The training exercise on Mountain Spring Drive was meant to teach new members how to operate nozzles and other equipment, Jackson Township Fire Chief Lester Wolcott told the news station.

A controlled burn set as part of the exercise quickly got out of control after 2.5 gallon can of gasoline was use to start the fire.

"They were gonna use a little bit of gas and it was just a little too much gas," the chief said.

There was a sudden flash and the injured junior firefighter apparently was not wearing his turnout jacket properly, causing him to suffer burns on his arm, neck and shoulder.

He was transported to a local hospital in critical condition.

Wolcott said that he and the assistant fire chief were not present at the time of the incident, but that a junior officer was handling the exercise.

State Fire Commissioner Ed Mann told the news station that certified instructors are supposed to oversee junior trainees during burns and that since gas was used, it's unlikely that one was there.

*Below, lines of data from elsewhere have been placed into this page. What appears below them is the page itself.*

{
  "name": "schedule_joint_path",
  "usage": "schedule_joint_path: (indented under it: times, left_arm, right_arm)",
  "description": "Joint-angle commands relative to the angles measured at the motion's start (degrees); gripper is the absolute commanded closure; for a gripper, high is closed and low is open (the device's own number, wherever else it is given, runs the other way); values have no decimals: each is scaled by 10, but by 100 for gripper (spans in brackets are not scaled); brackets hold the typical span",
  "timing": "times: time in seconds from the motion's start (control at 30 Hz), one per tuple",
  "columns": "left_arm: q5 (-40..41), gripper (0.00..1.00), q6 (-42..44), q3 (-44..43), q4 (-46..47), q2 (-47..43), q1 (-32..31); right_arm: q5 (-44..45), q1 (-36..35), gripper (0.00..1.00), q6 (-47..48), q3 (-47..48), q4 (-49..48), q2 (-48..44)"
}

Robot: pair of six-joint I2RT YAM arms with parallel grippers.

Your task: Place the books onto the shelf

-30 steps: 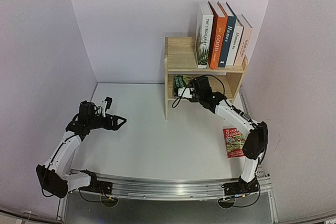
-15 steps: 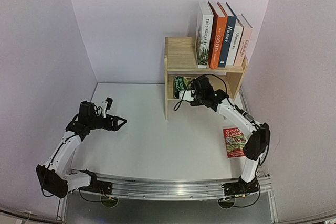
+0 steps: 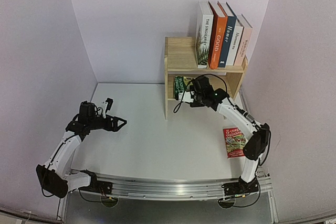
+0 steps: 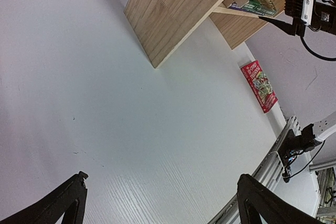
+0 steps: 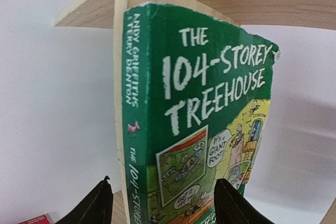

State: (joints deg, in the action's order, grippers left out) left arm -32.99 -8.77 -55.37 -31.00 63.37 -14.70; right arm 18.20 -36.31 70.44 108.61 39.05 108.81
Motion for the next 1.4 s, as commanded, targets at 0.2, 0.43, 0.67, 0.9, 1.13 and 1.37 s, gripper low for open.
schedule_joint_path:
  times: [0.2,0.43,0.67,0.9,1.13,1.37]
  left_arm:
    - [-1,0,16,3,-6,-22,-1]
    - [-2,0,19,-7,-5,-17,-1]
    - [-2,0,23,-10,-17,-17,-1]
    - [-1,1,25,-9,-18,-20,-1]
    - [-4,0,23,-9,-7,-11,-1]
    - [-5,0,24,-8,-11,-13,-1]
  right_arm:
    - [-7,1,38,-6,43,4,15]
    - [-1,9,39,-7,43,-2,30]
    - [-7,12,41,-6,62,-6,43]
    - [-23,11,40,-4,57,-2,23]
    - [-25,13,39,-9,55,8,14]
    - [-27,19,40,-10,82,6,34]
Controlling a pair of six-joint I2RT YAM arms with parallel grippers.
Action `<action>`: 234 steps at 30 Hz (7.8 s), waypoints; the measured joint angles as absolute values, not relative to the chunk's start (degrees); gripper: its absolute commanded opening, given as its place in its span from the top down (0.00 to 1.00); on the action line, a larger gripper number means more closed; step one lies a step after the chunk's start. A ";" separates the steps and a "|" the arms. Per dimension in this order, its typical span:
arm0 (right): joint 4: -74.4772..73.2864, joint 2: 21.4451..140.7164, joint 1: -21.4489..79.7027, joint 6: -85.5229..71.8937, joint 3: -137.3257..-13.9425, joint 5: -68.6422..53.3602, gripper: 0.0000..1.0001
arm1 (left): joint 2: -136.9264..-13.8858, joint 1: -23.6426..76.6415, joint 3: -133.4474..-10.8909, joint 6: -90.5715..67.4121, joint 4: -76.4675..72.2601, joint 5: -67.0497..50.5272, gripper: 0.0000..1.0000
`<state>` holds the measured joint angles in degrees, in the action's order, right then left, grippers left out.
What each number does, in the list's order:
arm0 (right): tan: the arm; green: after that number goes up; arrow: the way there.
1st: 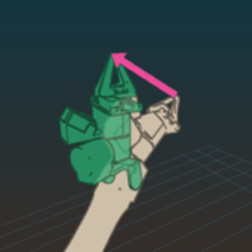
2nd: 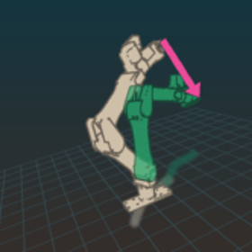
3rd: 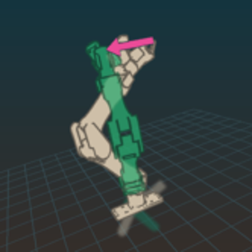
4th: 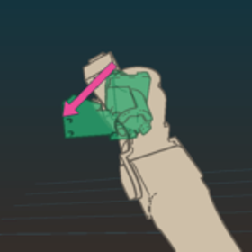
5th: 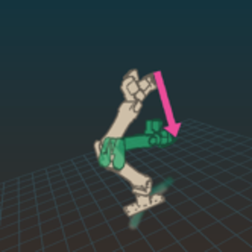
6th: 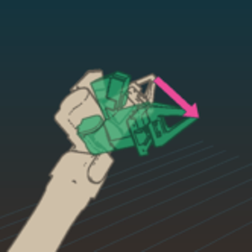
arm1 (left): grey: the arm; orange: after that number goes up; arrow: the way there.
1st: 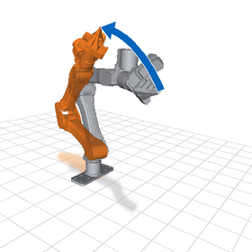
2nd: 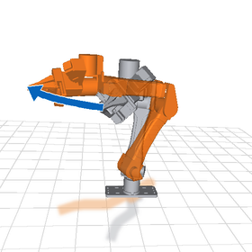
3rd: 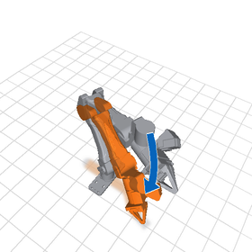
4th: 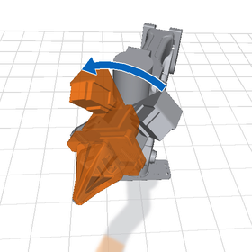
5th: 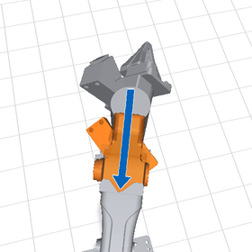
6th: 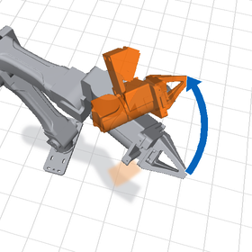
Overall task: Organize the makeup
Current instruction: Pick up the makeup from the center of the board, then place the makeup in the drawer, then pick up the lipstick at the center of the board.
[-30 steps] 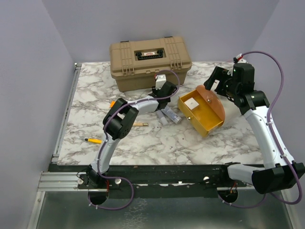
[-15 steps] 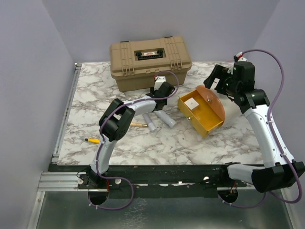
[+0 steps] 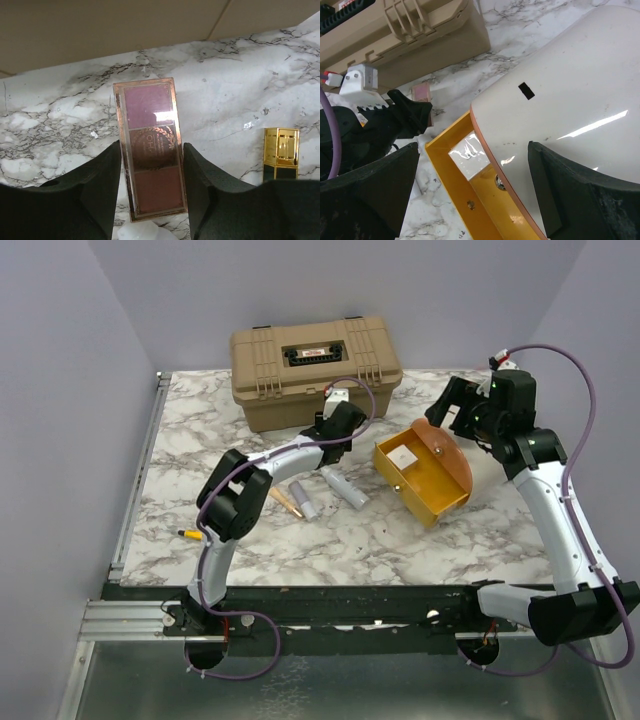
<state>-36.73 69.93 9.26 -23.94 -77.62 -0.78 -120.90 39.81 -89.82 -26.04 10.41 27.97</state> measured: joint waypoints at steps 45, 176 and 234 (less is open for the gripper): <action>-36.91 69.49 9.26 -21.15 -77.93 0.19 0.04 | -90.67 50.92 -73.58 -28.08 -1.39 -0.47 0.77; -36.91 69.63 9.26 -22.52 -77.91 2.26 0.05 | -85.93 43.31 -66.72 -31.27 -2.42 24.14 0.24; -36.88 69.30 9.26 -23.00 -77.91 1.58 0.05 | -136.44 43.13 -110.34 -26.09 20.75 12.62 0.60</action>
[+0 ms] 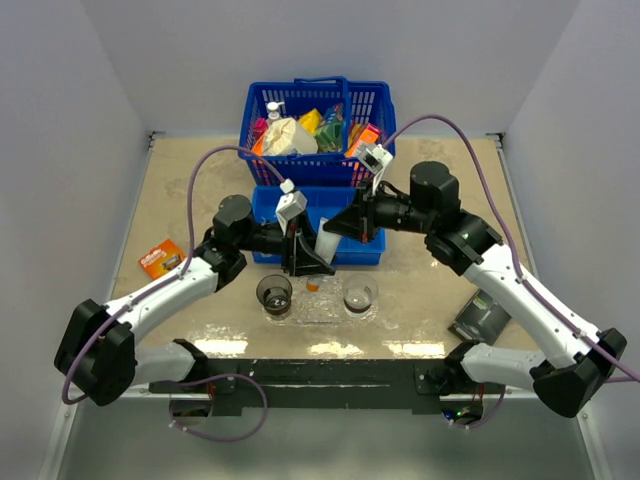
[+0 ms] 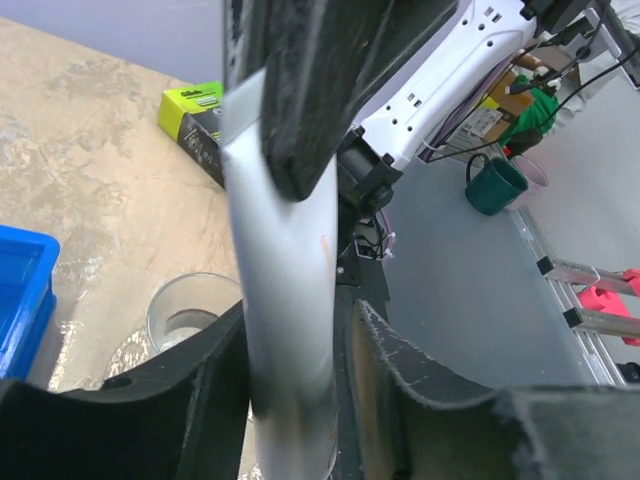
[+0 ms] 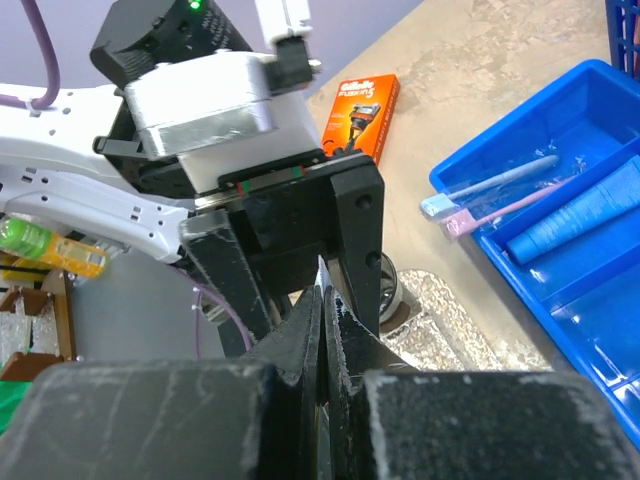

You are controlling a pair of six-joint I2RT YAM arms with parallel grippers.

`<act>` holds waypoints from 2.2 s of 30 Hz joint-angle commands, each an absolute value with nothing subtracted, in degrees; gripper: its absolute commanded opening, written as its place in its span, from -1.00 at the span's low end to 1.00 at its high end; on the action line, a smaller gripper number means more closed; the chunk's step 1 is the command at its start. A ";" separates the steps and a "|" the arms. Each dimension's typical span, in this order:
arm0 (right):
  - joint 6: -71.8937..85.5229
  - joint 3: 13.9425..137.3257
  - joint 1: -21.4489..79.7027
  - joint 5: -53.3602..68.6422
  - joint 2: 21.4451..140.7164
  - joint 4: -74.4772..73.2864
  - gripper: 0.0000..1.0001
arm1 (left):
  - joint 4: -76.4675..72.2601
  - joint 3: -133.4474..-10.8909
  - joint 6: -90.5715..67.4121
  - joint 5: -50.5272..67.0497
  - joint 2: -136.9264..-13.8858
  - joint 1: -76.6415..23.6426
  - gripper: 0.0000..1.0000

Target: Prepare toiletry sets of a toothbrush and toothpaste on the tray

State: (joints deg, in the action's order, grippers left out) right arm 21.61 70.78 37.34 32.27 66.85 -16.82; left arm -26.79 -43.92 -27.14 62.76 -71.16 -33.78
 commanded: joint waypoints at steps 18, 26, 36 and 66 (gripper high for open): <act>15.65 70.76 37.79 11.08 57.84 -24.87 -1.00 | -8.86 -47.21 -7.64 31.12 -54.77 -29.98 0.97; 16.35 66.09 49.01 1.42 56.51 -18.81 -1.00 | -2.39 -48.25 -13.19 3.07 -55.02 -19.16 0.99; 13.02 63.11 60.55 -8.60 60.38 -11.87 -1.00 | -0.44 -48.43 -11.16 -1.50 -55.02 -19.07 0.98; 7.38 57.83 65.30 -19.95 64.42 -7.82 -1.00 | -0.18 -48.69 -10.63 -0.26 -56.42 -19.07 0.96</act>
State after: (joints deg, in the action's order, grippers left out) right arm 7.73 57.98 64.97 -18.17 64.99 -11.53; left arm 1.48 -46.52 -11.33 -0.43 -56.29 -19.46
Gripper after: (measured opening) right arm 0.013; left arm 0.985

"Gas is just absolutely too volatile to be used as an accelerant with anything," he said. "Do not use it period. I do not care the amount."

The State Fire Commissioner's Office, Pennsylvania State Police Fire Marshall, Department of Labor and the fire company are currently investigating the incident.

"We are gonna do a full internal investigation to try to figure out what happened, what went wrong, and try to get to the bottom of it, get it so it never happens again,"

Fire company officials are unsure if the department's worker's compensation plan will cover the junior firefighter's medical bills.